The Silent Withdrawal

Nr. 19

The Silent Withdrawal – or a Dangerous Mistake?

London, 6:47 a.m. Fog. Silence. But my cortex was stirring. I had just poured my second Earl Grey when a new scientific dossier landed on my desk – a case with scandalous potential: "Should we stay or should we go?" – The question of discontinuing therapy in stable multiple sclerosis.

A harmless title? Not at all. Beneath this seemingly simple question lurks – as so often – a complex web of data, risks, immune cells, and a lack of predictive markers. I opened my notebook. The case was on.


🧠 The Crime Scene: MS Stability – A Deceptive Peace?


Colleagues from neurology practices increasingly report: "The patient has been relapse-free for years. MRI clean. Why continue treatment?" A valid question. Many people with MS understandably wish to stop medication after years of stability – especially with side effects or increasing age. But this is precisely where things get dangerous. As Sherlock Holmes says: "Danger often lies where you least expect it."


🔍 The Three Trails: Study Summary


Study

Design & Origin

Participants

Median Age



DISCOMS

RCT, USA

259

62/63 yrs



DOT-MS

RCT, Netherlands

189

54/55 yrs



OFSEP

Registry study, France

308

~58 yrs




🤖 DISCOMS: The American Lead

  • Older patients, stable MS for 5+ years
  • Compared continuation vs. discontinuation of therapy
  • After 2 years: 3x more disease activity in the discontinuation group, but no difference in EDSS progression

🥵 DOT-MS: The Dutch Revelation

  • Randomized, prematurely stopped after interim analysis
  • Platform therapies only
  • Therapy group: 0% new activity; discontinuation group: 17.8% (2 relapses, 7 new MRI lesions)
  • 10 out of 45 had to restart therapy

⚠️ OFSEP: The Registry Perspective

  • Older people with MS (>50 yrs) with high-efficacy therapies
  • Hazard Ratio for relapse after discontinuation:
    • Overall: 4.1
    • Natalizumab: 7.2
    • CD20 therapies (e.g., Ocrelizumab): 1.1 (not significant)
  • Many had SPMS; mean EDSS >4.5


🧪 The Motive: Why Stop Treatment?


The reasons for stopping MS therapy are diverse:

  • Age, comorbidities, side effects
  • Treatment-related fatigue
  • Fear of long-term damage or infections

But this harbors a fatal error: Many patients have cardiovascular risk factors (e.g., hypertension, diabetes) – and these are proven to worsen MS progression. "Sometimes the greatest enemy is not the visible one, but what you thought was harmless."


🧙️ What’s Missing?
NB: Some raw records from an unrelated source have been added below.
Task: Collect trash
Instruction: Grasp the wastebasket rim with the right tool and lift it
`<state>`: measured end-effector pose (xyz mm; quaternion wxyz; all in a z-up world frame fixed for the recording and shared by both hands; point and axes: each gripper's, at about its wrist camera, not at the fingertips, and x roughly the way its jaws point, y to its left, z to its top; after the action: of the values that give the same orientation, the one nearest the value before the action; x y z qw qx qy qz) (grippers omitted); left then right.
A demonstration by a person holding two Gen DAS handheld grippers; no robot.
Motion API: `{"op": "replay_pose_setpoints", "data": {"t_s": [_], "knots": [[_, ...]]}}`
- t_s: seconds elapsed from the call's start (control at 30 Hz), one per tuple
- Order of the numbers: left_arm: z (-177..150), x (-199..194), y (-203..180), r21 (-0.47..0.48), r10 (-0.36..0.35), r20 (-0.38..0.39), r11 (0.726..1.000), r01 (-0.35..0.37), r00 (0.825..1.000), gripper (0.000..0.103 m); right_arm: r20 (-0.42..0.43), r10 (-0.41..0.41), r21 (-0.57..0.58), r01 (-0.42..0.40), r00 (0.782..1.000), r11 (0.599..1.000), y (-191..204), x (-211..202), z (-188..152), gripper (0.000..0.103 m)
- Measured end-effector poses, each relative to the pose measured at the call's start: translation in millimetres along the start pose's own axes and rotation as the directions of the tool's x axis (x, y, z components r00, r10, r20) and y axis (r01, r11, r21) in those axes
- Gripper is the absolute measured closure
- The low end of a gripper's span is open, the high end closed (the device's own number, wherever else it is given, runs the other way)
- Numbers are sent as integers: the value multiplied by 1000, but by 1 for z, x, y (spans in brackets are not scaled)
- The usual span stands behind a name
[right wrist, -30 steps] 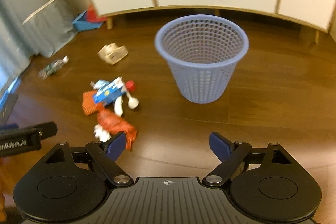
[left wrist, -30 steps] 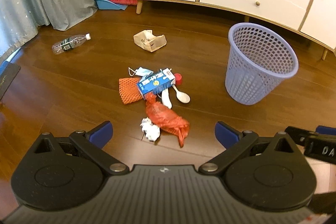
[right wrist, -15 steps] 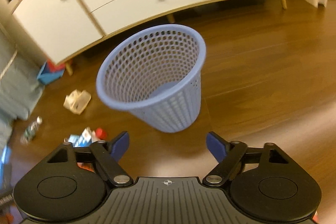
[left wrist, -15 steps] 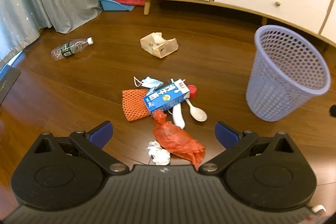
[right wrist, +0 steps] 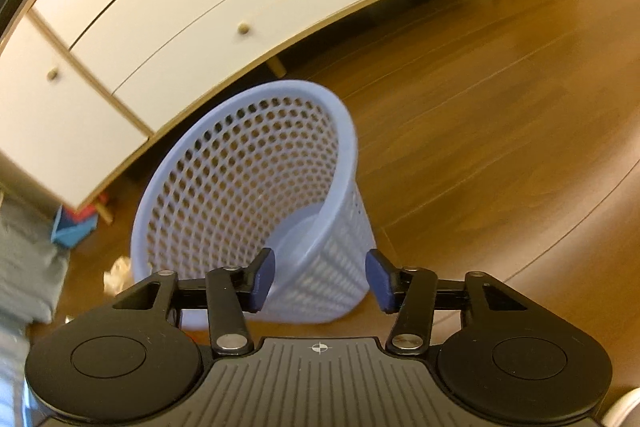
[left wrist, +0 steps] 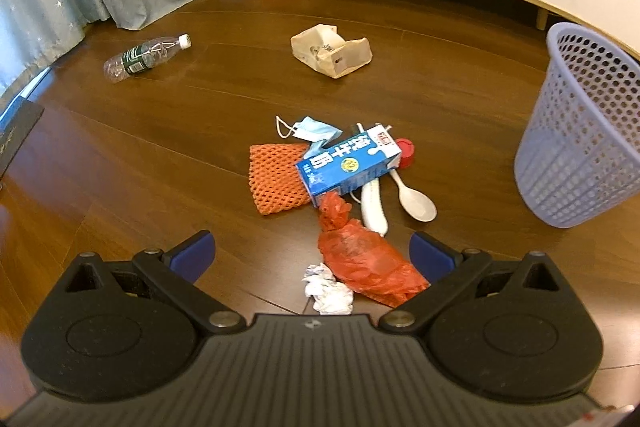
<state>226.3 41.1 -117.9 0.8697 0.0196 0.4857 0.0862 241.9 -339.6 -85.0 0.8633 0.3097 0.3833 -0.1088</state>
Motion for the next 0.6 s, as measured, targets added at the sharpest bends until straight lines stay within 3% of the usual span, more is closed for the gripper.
{"op": "replay_pose_setpoints", "data": {"t_s": [0.13,0.27,0.43,0.6], "knots": [[-1,7,4,-4,8,3,1000,-8,1000,1,3,9,17,-9,1000,1000,-2,10,3,65],[-6,13,3,5,10,4,1000,-10,1000,1,-12,24,-8,-25,1000,1000,0,21,3,80],[-16,20,7,17,12,-5,1000,-12,1000,1,-8,-2,-92,1,1000,996,11,18,-6,81],[-27,28,16,9,18,-17,1000,-17,1000,1,-10,-32,-246,28,999,969,30,6,-26,87]]}}
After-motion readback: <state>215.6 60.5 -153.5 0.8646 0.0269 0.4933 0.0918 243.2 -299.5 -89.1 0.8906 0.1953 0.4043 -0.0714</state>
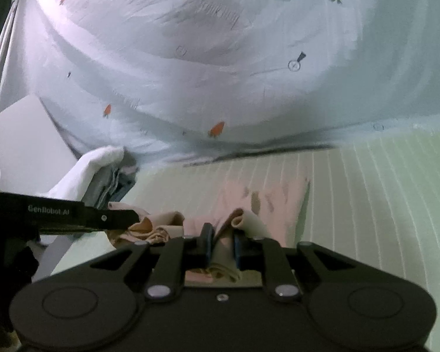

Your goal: Fold clothes

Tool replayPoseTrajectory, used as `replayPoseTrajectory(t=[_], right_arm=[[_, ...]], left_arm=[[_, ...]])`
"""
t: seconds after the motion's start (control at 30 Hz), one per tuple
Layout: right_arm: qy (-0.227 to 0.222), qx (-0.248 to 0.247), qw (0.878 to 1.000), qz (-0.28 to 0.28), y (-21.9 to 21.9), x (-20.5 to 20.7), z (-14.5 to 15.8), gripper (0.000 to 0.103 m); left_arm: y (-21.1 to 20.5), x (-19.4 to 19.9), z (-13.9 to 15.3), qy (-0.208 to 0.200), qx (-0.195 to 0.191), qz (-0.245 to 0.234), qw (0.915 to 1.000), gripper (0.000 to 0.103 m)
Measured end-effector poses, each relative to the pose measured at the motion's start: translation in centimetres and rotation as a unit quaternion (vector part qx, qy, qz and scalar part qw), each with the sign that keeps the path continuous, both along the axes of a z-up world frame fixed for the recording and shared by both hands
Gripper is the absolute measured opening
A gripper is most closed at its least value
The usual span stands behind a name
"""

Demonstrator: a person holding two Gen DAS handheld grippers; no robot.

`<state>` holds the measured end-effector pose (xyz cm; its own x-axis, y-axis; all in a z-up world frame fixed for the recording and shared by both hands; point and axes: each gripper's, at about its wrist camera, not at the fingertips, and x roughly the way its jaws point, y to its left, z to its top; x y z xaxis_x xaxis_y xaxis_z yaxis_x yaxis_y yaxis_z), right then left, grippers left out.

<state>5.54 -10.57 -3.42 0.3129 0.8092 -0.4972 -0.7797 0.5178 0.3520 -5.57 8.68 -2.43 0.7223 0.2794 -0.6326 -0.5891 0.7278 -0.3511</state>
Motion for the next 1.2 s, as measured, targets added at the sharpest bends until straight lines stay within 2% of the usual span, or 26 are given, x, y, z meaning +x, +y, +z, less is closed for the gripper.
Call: replayPoseTrajectory(t=[0.13, 0.23, 0.47, 0.67, 0.77, 0.8, 0.87, 0.93, 0.97, 1.0, 1.03, 1.07, 1.13, 1.2], right_arm=[[-0.005, -0.003, 1.0, -0.003, 2.6, 3.2, -0.7, 0.015], [0.0, -0.011, 1.0, -0.002, 5.0, 5.9, -1.6, 0.015], [0.03, -0.047, 0.998, 0.003, 11.8, 13.8, -5.5, 0.015], [0.084, -0.076, 0.994, -0.006, 16.9, 19.5, -11.4, 0.016], [0.123, -0.075, 0.989, -0.028, 17.6, 21.0, -13.6, 0.017], [0.134, -0.066, 0.988, -0.036, 17.5, 21.4, -13.9, 0.018], [0.146, -0.048, 0.987, -0.045, 17.0, 21.8, -14.0, 0.023], [0.145, -0.031, 0.987, -0.066, 16.3, 22.1, -13.7, 0.042], [0.141, -0.024, 0.987, -0.076, 15.8, 22.1, -13.4, 0.056], [0.136, -0.017, 0.987, -0.086, 15.4, 22.2, -13.1, 0.063], [0.133, -0.01, 0.987, -0.095, 14.9, 22.2, -12.8, 0.064], [0.133, -0.005, 0.986, -0.098, 14.5, 22.2, -12.6, 0.07], [0.124, -0.007, 0.987, -0.104, 13.8, 21.8, -12.3, 0.085], [0.113, -0.019, 0.989, -0.098, 13.3, 21.1, -12.3, 0.086]], left_arm=[[3.0, 2.7, -0.4, 0.002, -0.002, 0.001, 1.0, 0.013], [5.9, 5.2, -1.2, 0.007, -0.016, 0.006, 0.9998, 0.013], [14.0, 12.5, -5.8, 0.031, -0.059, 0.026, 0.9974, 0.013], [18.7, 16.4, -11.4, 0.06, -0.094, 0.061, 0.9919, 0.013], [19.6, 16.7, -12.8, 0.06, -0.105, 0.074, 0.9899, 0.015], [19.8, 16.7, -12.9, 0.056, -0.104, 0.077, 0.9899, 0.018], [20.1, 16.5, -12.5, 0.048, -0.096, 0.081, 0.9909, 0.022], [20.5, 15.9, -11.6, 0.039, -0.087, 0.096, 0.9908, 0.035], [20.7, 15.6, -11.1, 0.036, -0.082, 0.105, 0.9904, 0.051], [21.0, 15.1, -10.5, 0.032, -0.078, 0.115, 0.9898, 0.066], [21.2, 14.6, -10.1, 0.025, -0.076, 0.118, 0.9898, 0.07], [21.3, 14.0, -9.6, 0.019, -0.074, 0.12, 0.9898, 0.073], [21.2, 12.8, -9.2, 0.02, -0.067, 0.118, 0.9905, 0.078], [20.7, 12.0, -9.3, 0.039, -0.057, 0.111, 0.9915, 0.082]])
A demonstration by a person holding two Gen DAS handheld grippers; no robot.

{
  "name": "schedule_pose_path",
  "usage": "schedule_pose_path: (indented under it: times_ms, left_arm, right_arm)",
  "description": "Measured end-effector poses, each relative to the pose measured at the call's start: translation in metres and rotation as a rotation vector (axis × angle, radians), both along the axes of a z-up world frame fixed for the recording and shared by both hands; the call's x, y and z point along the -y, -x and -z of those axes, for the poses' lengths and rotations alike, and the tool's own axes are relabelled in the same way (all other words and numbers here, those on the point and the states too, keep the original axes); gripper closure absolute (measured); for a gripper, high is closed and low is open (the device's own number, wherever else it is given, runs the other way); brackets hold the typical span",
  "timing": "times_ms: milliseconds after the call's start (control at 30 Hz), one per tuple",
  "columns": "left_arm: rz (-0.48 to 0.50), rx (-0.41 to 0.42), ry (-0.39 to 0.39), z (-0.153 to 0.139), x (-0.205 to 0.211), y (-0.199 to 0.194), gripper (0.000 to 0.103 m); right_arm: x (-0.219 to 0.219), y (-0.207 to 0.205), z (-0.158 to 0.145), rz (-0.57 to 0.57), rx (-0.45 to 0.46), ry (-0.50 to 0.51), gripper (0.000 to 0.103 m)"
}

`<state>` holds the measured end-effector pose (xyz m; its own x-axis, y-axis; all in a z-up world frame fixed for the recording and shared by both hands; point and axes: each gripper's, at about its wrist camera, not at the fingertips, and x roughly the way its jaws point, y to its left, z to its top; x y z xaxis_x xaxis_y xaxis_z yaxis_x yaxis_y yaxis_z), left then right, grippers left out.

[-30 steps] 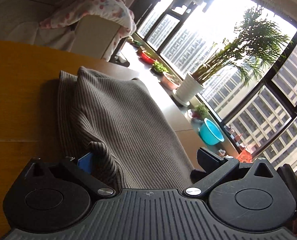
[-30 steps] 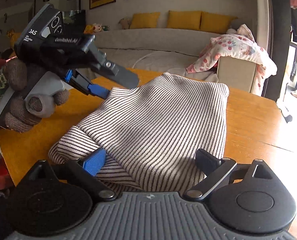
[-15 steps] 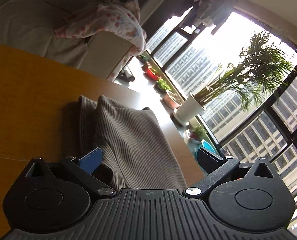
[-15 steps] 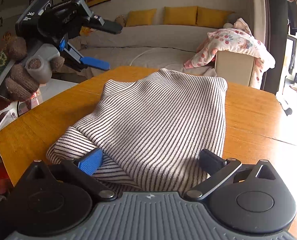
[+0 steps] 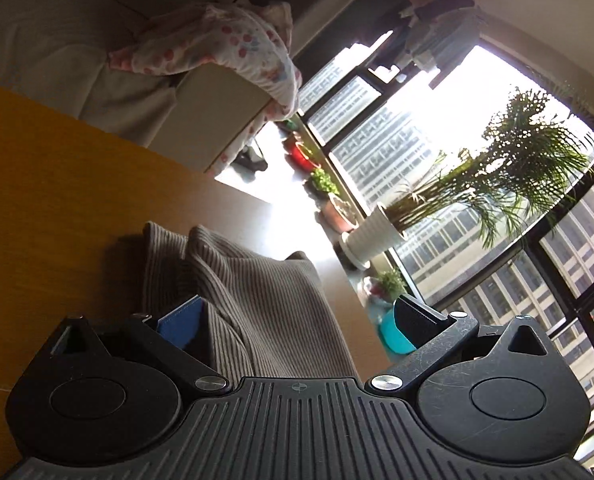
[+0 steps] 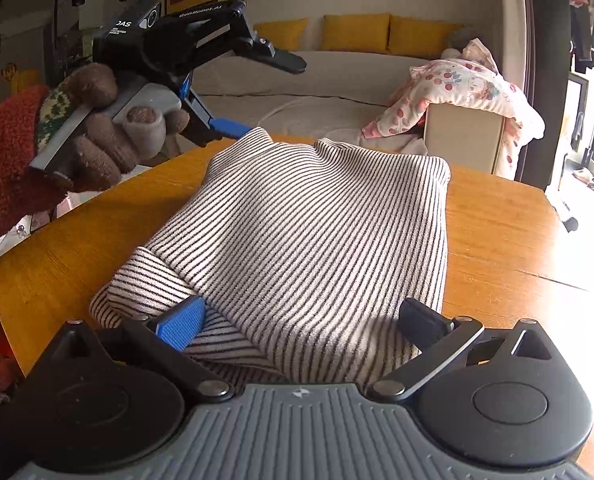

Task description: Fold clothes

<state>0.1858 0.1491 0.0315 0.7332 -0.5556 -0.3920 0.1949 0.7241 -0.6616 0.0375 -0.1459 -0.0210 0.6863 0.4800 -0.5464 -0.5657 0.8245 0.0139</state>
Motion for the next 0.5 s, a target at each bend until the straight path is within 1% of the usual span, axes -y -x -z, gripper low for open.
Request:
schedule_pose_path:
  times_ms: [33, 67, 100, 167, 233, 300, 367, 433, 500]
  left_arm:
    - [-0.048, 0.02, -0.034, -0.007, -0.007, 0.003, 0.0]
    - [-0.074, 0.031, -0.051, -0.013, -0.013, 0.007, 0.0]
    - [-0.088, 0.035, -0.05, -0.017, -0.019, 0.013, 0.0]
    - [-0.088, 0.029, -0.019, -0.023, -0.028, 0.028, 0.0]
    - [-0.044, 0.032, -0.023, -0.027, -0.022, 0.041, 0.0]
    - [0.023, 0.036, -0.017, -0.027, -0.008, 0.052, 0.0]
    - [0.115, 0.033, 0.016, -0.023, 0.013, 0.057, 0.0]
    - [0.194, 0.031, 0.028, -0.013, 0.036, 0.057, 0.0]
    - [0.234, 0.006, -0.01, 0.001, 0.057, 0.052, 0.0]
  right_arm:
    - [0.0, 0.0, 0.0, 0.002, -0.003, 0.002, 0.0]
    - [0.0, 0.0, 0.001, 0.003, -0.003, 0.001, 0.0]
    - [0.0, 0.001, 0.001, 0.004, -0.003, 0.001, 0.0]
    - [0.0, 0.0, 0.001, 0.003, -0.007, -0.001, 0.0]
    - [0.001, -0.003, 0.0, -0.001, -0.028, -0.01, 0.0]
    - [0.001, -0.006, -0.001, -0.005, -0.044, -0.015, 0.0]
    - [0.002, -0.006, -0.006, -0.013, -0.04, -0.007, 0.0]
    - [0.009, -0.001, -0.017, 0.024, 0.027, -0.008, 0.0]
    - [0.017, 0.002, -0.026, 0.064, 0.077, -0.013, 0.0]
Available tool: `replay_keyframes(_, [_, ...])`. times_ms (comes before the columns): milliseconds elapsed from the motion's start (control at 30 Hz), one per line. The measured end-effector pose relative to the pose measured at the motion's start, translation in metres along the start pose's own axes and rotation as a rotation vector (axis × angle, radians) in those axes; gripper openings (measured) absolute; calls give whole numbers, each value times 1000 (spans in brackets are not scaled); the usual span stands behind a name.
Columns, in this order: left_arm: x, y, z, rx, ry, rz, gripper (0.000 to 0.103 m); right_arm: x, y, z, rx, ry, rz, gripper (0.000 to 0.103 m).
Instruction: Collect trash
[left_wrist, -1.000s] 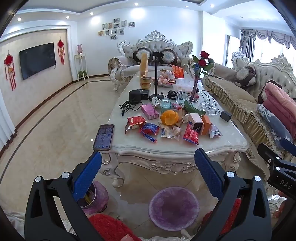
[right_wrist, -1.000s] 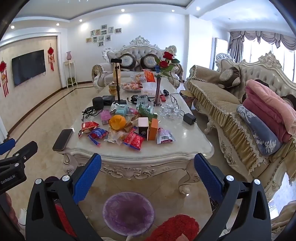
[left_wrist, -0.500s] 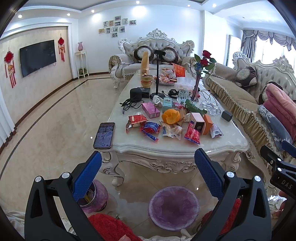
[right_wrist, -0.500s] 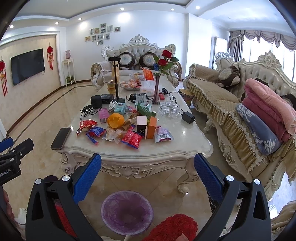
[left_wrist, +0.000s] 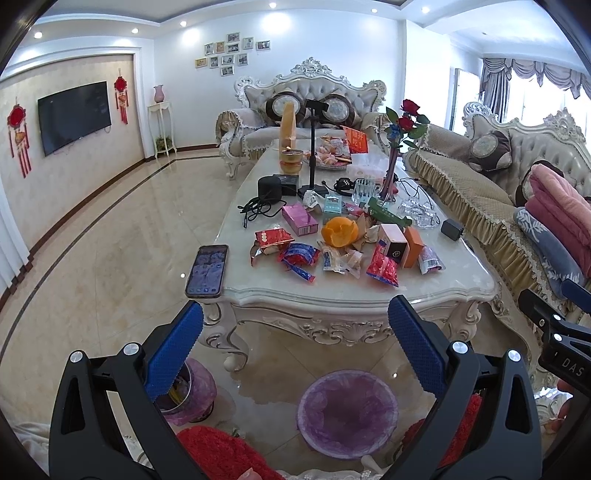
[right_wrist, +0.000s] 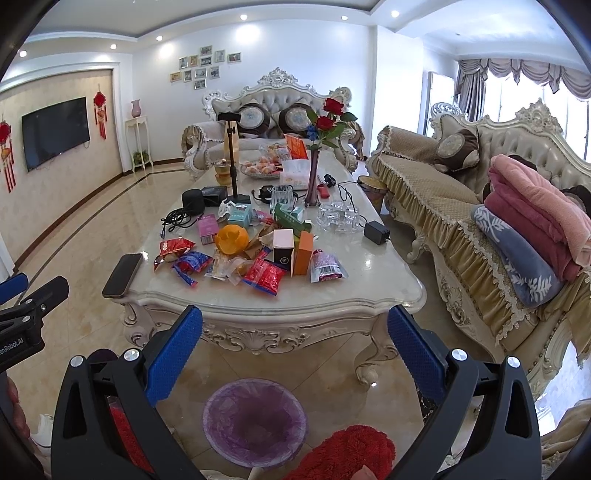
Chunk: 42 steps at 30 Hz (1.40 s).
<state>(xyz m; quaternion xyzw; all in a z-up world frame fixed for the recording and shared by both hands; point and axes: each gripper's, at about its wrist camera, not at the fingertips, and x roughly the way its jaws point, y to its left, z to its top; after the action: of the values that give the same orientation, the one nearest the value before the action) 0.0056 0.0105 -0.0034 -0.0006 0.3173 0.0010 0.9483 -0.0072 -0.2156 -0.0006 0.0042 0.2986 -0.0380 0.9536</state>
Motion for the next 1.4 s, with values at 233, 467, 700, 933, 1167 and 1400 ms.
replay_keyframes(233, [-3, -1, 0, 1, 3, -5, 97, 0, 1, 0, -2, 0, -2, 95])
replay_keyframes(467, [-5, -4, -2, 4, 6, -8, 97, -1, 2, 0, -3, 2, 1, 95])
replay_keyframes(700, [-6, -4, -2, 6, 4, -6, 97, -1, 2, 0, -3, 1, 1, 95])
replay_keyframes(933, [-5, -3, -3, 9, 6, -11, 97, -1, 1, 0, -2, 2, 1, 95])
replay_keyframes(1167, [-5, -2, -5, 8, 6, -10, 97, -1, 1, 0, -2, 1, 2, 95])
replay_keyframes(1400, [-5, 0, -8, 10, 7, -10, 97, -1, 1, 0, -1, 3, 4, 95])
The Crystal Ball – or Reliable Predictors


A key point in our case: We lack reliable markers to predict who can safely discontinue therapy – and who cannot. What  we wish for:

  • Biomarkers (e.g., neurofilament light chain)
  • Better MRI algorithms
  • Individual risk profiles
  • Cognitive and functional progression data

Until then, the rule remains: when in doubt, stay cautious.


🧔️ Age Does Not Protect Against MS


Many believe that after a certain age “nothing happens anymore.” But beware:

  • Primary progressive MS often begins around age 50
  • Slow progression can occur without relapses or MRI activity
  • And: The immune system ages – but not predictably

"Old cases are often the most dangerous – they disguise themselves as solved."


⚖️ My Verdict as Sherlock MS


Discontinuing MS therapy is not a walk in the park, but a highly complex risk maneuver. What looks like peace may in fact be silent progression.

👉 Without reliable predictors, discontinuation is currently only justifiable in selected individual cases.
👉 The path should be multidisciplinary, personalized, and closely monitored (MRI, biomarkers).
👉 And: patients should be actively and honestly involved in the decision.


Our case is not closed.


We need more data, better tools – and the courage to keep asking questions.

"A good detective never stops asking – especially when everyone else believes the answer is already known."